The present study was an analytical and cross-sectional study. The present study with code of ethics IR.GMU.REC.1395.13. was confirmed by the university ethics committee. The research population included all infertile females that had referred to the Milad Khorasan Razavi infertility center.
The ethical points, including the participants’ right to choose as well as to withdraw, keeping the patients’ secrets, obtaining patients’ informed consent, and the number of existing medical records (N = 5000) were taken into account. Based on the Cochran formula 385 medical records were randomly selected.
The inclusion criteria included: Women with a clear diagnosis of infertility with female or male cause, or both, who referred to the research setting for treatment, having Iranian nationality, lack of a history of mental disorders, along with depression and other medical diseases, and willingness to participate in the project.
The exclusion criteria included: pregnancy throughout the study, treatment continuation at other places, or withdrawal from the study.
Data collection instruments included two questionnaires. The first questionnaire was related to demographic information of the individual, including age, education, occupation, type of infertility, cause of infertility, duration of infertility and duration of treatment, and main treatment. The second questionnaire included the Beck depression inventory. This questionnaire contains 21 self-evaluation questions and each of them has four statements. The minimum and the maximum score are 0 and 63 in this test, respectively. By adding individual scores in each of the females, a person’s score is obtained directly. The following scores can be used to indicate the overall level of depression: normal (one to nine), mild depression (10 to 19), moderate depression (20 to 29), and severe depression (30 <) (23). The validity and reliability of this questionnaire was confirmed in Talaei et al.’s study entitled “Investigating of the effect of group cognitive-behavioral therapy on depression in infertile women”, and various studies have also been conducted in the country that measure the psychometric properties of this instrument. One of these studies include a study conducted by Tashakori and Mehryar, who reported a reliability coefficient of one. In other studies, including Chegini’s study, the validity of the Beck’s questionnaire was variable and varied from 0 0.70 to 0.90 (6). Data analysis was carried out using SPSS Version 20, frequency charts and tables, and Pearson and Spearman tests. Results of statistical tests were considered significant at P < 0.5.
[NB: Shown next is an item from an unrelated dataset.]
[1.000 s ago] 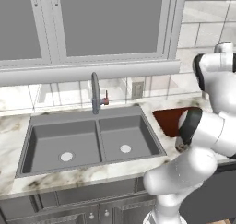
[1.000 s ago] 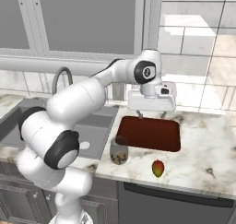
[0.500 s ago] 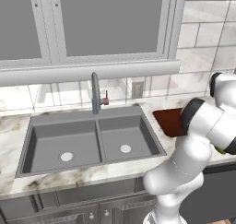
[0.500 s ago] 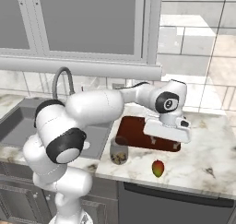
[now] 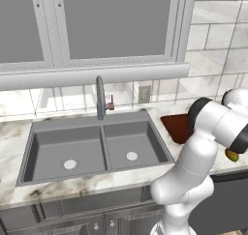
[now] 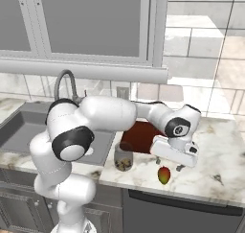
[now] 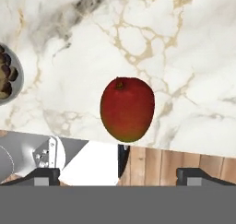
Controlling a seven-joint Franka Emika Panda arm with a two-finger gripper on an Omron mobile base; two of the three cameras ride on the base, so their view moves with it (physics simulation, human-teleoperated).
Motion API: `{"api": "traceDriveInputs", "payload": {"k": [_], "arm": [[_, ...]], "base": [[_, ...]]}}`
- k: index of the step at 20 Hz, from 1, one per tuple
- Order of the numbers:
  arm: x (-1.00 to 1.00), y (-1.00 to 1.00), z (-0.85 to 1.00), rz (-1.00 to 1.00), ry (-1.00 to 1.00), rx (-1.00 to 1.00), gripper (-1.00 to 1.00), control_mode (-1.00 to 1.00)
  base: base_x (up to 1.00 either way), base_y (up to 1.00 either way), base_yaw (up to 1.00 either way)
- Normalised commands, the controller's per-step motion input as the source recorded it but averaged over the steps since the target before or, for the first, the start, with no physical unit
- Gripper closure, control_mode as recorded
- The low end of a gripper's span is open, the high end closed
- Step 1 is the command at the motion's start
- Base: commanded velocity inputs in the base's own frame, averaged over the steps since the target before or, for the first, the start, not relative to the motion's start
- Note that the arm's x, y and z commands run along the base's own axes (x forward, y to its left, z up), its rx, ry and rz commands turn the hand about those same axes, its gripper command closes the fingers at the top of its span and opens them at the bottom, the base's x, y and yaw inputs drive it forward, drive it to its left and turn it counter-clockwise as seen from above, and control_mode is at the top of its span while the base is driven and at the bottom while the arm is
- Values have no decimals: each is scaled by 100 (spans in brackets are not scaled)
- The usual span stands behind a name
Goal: Pick up all produce items and place them in the sink. Turn on the sink faucet to wash them. Then turn the sink off and put them in the tray.
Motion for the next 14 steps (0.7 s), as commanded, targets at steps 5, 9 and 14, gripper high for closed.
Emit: {"api": "traceDriveInputs", "payload": {"k": [5,9,14], "arm": [[0,0,-54,6,-9,4,-100,-100],[0,0,-49,3,-13,1,-100,-100],[0,0,-33,0,-12,0,-100,-100]], "base": [[0,0,0],[0,0,0],[0,0,0]]}}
Normality of the data distribution was confirmed by the Kolmogorov-Smirnov test. The mean age of patients was reported as 31 ± 9.3 years. Most of these people had diploma degrees and the least were illiterate and 80.8% of them were housewives. The mean, maximum, and minimum duration of infertility in these individuals was (7 ± 4.7) 25 and one year, respectively. The mean and maximum duration of treatment was 4 ± 3.3 and 20 years, respectively. Individuals used assisted reproductive techniques as a primary treatment (Table 1).
|Level of education|
|Cause of infertility|
|Assisted reproductive techniques||226 (58.7)|
Of the 385 females participating in this study, 93 (24.2) had no evidence of depression, and the remaining 292 (75.8) had some degree of depression, with 39% showing mild depression (Beck score between 10 and 19) and others showing moderate to severe depression (scores above 20 and 30) (Figure 1).
The age of the individuals ranged from 19 to 55. In fact, the minimum and maximum age was 19 and 55, respectively, which was more than that of the embryo donation or gestational surrogacy. After examining depression based on the patients’ age, it was found that there was a significant relationship between these two variables. The prevalence and severity of depression decreased with increasing age. There was a statistically significant relationship between level of education and depression in a way that prevalence and severity of depression were higher in patients with lower levels of education, than those with higher levels of education. The mean, maximum, and minimum duration of infertility was 6.8, 1, and 25 years in the studied females, respectively. Also, mean, maximum, and minimum duration of treatment was 3.9, 20, and 0 years in these females, respectively (females who attended at the start of treatment). According to statistical tests, there was no significant difference between the duration of infertility and the duration of treatment with depression (Table 2).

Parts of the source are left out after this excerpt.